We had many debates on the many challenges which this approach raised, principally around how much weight to give to class, as distinct from race and gender, and indeed, whether it was possible or fruitful to make such distinctions. She would generally hold to the race end and I to the class end with gender falling in-between in terms of analytical priority. Leith well understood that adopting the intersectionality concept did not quite resolve the issue but sharpened it: how and why these forces ‘intersected’ and which, if any, was analytically or politically prior remained to be answered, theoretically and empirically via fieldwork. Thus, our debates raged before and through our current political crisis prior to the 2020 US Presidential election.

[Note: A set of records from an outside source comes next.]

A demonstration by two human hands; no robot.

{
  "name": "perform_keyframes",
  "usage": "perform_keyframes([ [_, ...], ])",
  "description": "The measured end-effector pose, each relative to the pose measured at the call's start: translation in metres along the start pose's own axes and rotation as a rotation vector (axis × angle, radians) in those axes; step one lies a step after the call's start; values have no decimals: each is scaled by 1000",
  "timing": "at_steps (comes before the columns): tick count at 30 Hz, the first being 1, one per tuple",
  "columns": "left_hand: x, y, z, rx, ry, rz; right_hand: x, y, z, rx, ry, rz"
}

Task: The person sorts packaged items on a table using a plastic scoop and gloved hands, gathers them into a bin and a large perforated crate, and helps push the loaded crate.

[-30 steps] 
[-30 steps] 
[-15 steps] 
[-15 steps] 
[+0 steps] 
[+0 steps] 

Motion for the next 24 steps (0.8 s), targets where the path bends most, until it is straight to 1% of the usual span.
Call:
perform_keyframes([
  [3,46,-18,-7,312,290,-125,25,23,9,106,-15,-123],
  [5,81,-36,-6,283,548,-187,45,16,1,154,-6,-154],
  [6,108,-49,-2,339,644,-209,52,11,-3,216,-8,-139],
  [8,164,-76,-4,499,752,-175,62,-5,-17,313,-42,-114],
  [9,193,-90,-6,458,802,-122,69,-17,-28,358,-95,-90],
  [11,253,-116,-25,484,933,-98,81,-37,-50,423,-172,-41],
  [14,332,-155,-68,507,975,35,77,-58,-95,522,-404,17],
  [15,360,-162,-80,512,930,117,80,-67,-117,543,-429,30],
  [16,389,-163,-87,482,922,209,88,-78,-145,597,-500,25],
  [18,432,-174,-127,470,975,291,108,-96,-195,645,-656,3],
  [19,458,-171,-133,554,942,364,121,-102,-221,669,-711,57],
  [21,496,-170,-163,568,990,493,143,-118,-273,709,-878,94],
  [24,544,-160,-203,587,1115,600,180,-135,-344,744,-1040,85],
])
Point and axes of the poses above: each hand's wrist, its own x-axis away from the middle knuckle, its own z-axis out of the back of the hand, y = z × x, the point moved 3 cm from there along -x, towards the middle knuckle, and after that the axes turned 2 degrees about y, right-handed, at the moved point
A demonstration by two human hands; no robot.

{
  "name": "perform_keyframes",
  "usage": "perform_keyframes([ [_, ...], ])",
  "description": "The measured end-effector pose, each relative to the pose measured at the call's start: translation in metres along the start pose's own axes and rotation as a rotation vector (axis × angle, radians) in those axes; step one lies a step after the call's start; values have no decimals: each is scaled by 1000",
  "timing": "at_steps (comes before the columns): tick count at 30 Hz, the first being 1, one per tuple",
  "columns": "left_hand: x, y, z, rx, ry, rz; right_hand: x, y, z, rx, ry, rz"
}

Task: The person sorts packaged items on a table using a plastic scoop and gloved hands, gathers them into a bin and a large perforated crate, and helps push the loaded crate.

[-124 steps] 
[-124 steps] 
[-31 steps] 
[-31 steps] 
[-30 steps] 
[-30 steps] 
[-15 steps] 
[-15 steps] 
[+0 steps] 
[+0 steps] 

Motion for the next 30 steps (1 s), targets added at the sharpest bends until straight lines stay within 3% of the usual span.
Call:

Leith gave as good as she got, indeed usually one came out on the losing end. She was deeply grounded in both the classics of political economy and a wide range of anthropological research. It was impossible to impress her with theoretical acrobatics. Her combination of academic knowledge and practical political experience made her a formidable interlocutor and scholar. Her devotion to her students and her conscientiousness in the exercise of her doctoral supervision duties was something to behold. Few could compete with her in the quality of the voluminous comments and stylistic guidance provided. While always sympathetic, she insisted that high standards of scholarship be maintained especially when a thesis was addressing radical experiences, as many were. Her scholarly integrity was impeccable and unchallenged, and she enjoyed the wide respect of many who strongly disagreed with her theoretical and political positions.

Leith Mullings was very much a product of the 1960s and 1970s. Like many of us, she was deeply influenced by the Civil Rights Movement, the Cuban Revolution, the Anti-Vietnam War struggle and especially 1968. She has added to that tradition of intellectual and political struggle in a lasting way, always insisting that oppression had a material foundation, the analysis and transformation of which should be the focus of our work and life. We have lost a wonderful, kind, human being, scholar and activist, when we can least afford to.

The editorial boards of Focaal and FocaalBlog join our colleagues and friends in remembering the life and work of Leith Mullings; a scholar and activist who has shaped our scholarship and politics.